I think the issue is pressing enough that I’m going to have to put a lot of other things on hold to sort it out. I’ve found a few threads (1,2,3) on the mailing list that seem to address the issue, and it looks like some of it can be solved by an improvement of my xqueries, and that the issue of temporary fragments is on the minds of the developers.

I think I’ll start going over my xqueries to eleminate the creation of temporary fragments where I can. This will be a useful exercise anyway, as many of the queries were written before I had a through understanding of xquery. Hopefully this will significantly improve performance. Another option could be to move the metadata processing to the development server, and have a master/slave configuration to update the live site every night. Since the biggest problems with crashing/corrupted indexes seems to happen when metadata creation work is highest, this could be a way to cut down interruptions in service on the public side.

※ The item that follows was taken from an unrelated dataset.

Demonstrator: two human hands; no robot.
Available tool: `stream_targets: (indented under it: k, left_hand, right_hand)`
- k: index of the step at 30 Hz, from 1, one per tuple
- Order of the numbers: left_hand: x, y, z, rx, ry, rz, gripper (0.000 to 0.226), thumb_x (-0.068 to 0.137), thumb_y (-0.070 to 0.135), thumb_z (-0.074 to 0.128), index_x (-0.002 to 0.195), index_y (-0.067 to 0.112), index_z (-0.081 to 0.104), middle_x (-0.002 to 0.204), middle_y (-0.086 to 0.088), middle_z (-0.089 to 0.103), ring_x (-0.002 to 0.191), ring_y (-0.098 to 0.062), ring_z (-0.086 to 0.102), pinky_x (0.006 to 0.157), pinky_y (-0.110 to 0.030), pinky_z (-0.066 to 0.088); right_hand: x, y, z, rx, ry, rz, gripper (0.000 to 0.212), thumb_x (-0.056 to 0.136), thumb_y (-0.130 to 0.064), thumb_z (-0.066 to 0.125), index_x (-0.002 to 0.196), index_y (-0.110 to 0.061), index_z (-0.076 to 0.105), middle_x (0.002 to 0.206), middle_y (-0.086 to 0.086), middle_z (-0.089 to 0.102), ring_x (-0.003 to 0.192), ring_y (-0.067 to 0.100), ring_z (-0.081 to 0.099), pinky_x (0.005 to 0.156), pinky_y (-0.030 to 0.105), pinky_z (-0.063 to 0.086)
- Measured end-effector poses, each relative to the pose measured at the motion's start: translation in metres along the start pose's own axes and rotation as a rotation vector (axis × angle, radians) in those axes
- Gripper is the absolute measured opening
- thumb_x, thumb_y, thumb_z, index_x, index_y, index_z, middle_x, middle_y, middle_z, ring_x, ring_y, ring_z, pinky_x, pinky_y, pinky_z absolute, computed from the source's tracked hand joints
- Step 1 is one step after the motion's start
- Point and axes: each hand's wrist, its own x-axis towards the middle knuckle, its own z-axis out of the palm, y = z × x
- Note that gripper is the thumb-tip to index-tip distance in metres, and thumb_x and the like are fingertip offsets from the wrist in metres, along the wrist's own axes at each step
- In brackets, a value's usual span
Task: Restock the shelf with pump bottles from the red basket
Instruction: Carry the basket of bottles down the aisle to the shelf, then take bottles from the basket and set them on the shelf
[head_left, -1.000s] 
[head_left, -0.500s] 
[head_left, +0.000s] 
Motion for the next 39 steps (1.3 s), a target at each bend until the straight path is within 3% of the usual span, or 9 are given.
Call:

I like that UVM has given me the freedom to experiment and use technologies that are not being used elsewhere in the library, however with the freedom have come some headaches. I do not have colleagues to fall back on for troubleshooting. I understand why small digital projects go with systems like ContentDM, the trade off in flexibility may be well worth the time saved in other areas.

Quick update

January 8, 2008

I have a steadily growing list of things I need to get finished, but I finally managed to get around to adding RSS (actually atom) feeds for tracking search results and also for tracking collections. This will be particularly handy for a collection like the McAllister Photographs which will be a work in progress for quite some time. (It is currently growing at a rate of about 50-100 photos a week, but I imagine this will slow down once the cataloging staff has caught up to our part time scanning tech.)

In the process of adding the feeds I also took a the opportunity to upgrade to Solr 1.2, which was a pretty painless upgrade, with some nice additional functionality. I hope to get a chance to install 1.3 on my development machine next week to explore the MoreLikeThis functionality. I’d like to use this feature on the item pages, allowing users to get some immediate related items, in addition to using the subject and geographic headings to get related items.